В «Таверне Дросулы» Спиро тщательно вычистил и протер мандолину. Натерев карандашный грифель, он насыпал его в колки и прокручивал их, пока они не стали вращаться без писков, скрипов, задержек и всяких заеданий. Он показал мальчику, как пропускать верхний конец струны через серебряный струнодержатель, захлестывая петлю с красочными пушистыми шариками на нужной зацепке. Показал, как наматывать струну через дырочку в колке так, чтобы не лопнула, и как устанавливать ее в прорезях кобылки и головки, сначала наскребя графита и в них, чтобы легче было настраивать.
Он показал, как нужно медленно настраивать каждую струну, переходя по очереди от одной к другой и возвращаясь к началу. Продемонстрировал, как пользоваться гармонией для определения верного местоположения кобылки, объяснил принцип настройки каждой струны по верхней паре струн, прижатых на седьмом ладу, и начал играть. Он исполнил три простых аккорда, чтобы пальцы привыкли к более узкому грифу мандолины, а затем низвергнулся каскадом быстрых тремоло вниз по гамме.

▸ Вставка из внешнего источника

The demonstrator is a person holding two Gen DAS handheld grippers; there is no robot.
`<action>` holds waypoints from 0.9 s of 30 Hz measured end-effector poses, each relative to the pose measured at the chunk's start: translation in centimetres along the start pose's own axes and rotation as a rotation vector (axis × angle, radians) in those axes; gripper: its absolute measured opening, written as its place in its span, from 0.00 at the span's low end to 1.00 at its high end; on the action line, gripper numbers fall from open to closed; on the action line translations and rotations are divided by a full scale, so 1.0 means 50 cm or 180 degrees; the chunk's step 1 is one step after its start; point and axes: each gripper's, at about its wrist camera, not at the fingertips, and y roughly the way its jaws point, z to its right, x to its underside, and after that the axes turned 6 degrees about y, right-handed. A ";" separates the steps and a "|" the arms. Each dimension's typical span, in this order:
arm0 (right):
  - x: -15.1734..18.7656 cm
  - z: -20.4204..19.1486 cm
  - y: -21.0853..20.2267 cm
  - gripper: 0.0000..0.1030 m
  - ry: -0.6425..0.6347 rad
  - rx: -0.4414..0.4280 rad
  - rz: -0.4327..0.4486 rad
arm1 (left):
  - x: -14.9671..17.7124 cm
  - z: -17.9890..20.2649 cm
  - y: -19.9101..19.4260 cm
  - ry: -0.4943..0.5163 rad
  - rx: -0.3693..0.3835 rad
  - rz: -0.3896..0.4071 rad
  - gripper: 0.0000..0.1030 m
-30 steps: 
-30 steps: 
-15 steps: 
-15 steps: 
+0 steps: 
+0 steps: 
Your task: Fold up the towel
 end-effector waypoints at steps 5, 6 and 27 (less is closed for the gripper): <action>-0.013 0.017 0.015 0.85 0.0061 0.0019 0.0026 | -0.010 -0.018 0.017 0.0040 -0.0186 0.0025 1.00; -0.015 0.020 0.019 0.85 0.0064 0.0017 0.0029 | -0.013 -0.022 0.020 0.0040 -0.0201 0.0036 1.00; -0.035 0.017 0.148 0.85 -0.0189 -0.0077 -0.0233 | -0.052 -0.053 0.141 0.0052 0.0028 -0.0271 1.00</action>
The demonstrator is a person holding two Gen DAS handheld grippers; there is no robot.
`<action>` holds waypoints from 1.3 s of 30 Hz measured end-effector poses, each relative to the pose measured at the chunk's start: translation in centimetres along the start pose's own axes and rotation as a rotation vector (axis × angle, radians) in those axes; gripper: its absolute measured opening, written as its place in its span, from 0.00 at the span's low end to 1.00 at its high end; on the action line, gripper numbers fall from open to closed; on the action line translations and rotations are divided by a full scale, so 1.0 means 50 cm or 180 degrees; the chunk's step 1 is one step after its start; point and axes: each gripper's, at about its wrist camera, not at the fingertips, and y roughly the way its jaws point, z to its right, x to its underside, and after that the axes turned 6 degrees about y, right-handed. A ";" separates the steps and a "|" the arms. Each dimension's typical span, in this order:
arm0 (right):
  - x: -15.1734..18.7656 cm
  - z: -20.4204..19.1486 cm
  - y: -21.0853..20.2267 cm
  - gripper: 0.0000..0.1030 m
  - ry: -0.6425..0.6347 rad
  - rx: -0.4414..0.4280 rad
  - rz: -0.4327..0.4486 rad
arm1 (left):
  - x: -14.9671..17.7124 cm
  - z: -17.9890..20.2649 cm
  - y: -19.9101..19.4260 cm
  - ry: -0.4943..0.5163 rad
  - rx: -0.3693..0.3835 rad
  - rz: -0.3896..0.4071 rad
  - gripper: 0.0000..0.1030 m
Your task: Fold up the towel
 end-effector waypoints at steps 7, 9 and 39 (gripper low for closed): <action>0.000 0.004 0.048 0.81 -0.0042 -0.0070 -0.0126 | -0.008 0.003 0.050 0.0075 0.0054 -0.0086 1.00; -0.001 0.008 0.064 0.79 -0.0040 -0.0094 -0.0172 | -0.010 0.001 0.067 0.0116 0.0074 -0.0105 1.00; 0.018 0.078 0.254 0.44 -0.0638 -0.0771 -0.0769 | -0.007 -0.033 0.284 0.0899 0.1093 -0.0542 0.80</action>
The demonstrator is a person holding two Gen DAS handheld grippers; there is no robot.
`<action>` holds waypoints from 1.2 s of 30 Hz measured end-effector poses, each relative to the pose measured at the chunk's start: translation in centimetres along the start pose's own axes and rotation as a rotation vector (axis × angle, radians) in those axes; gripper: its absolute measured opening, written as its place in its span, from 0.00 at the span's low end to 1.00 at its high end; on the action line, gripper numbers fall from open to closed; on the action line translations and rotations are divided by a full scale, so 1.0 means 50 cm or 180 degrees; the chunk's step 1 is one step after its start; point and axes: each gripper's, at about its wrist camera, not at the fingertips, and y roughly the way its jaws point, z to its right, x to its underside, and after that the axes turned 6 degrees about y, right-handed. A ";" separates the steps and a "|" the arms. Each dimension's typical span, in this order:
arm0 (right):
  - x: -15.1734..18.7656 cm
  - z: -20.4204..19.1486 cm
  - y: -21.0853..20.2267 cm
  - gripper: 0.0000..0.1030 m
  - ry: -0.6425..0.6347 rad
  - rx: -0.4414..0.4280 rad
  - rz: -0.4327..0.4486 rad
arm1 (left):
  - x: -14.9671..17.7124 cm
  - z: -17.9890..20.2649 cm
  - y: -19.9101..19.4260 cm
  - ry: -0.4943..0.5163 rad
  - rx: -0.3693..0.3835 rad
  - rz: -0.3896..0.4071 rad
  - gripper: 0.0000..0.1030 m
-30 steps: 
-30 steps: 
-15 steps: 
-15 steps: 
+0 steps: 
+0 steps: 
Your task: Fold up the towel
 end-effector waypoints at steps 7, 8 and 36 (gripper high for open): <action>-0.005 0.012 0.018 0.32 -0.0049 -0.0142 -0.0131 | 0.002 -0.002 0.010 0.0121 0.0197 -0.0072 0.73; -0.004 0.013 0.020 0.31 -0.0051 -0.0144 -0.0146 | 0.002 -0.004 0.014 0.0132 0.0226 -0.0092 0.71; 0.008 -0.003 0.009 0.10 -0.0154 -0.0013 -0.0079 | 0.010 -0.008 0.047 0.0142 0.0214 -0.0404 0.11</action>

Янниса это захватило так же надежно, как зацеплены в струнодержатели струны со своими необычными пушистыми шариками. Он благоговейно усвоил все наставления Спиро о том, чтобы не оставлять ее на солнце, в сырости и холоде зимой, не ронять, регулярно протирать специальной полировкой, какая применяется для бузуки, спускать струны перед хранением, настраивать на полтона выше, чтоб быстрее вытянулись… Спиро серьезно сказал ему, что он держит в руках самую большую драгоценность из всех, какой когда-либо будет владеть, и это пробудило в нем трепет и благоговение, которых он никогда не испытывал даже в церкви, когда его затаскивала туда Пелагия. Только Спиро и бабушке разрешал он дотрагиваться до нее и приходил в бешенство, если вдруг кто-то ее стукал.
Самое любопытное: хотя она потребовалась ему, чтобы, повзрослев, он мог производить впечатление на девушек, ко времени, когда ему исполнилось тринадцать и он стал уже вполне приличным исполнителем, Яннис обнаружил, что девчонки – чистой воды убыток. Их труднопереносимым жизненным призванием было расстраивать, раздражать и обладать штучками, которых хотелось, но которыми они не желали одаривать. По сути они были злобными и капризными маленькими чужачками. И так было, пока ему не исполнилось семнадцать, а у бабушки не началась ее неудержимо фривольная вторая молодость, и когда он встретил одну девушку, заставившую его разрываться от страстного желания, ту, которая останавливалась неподалеку послушать, как он заставляет Антонию петь.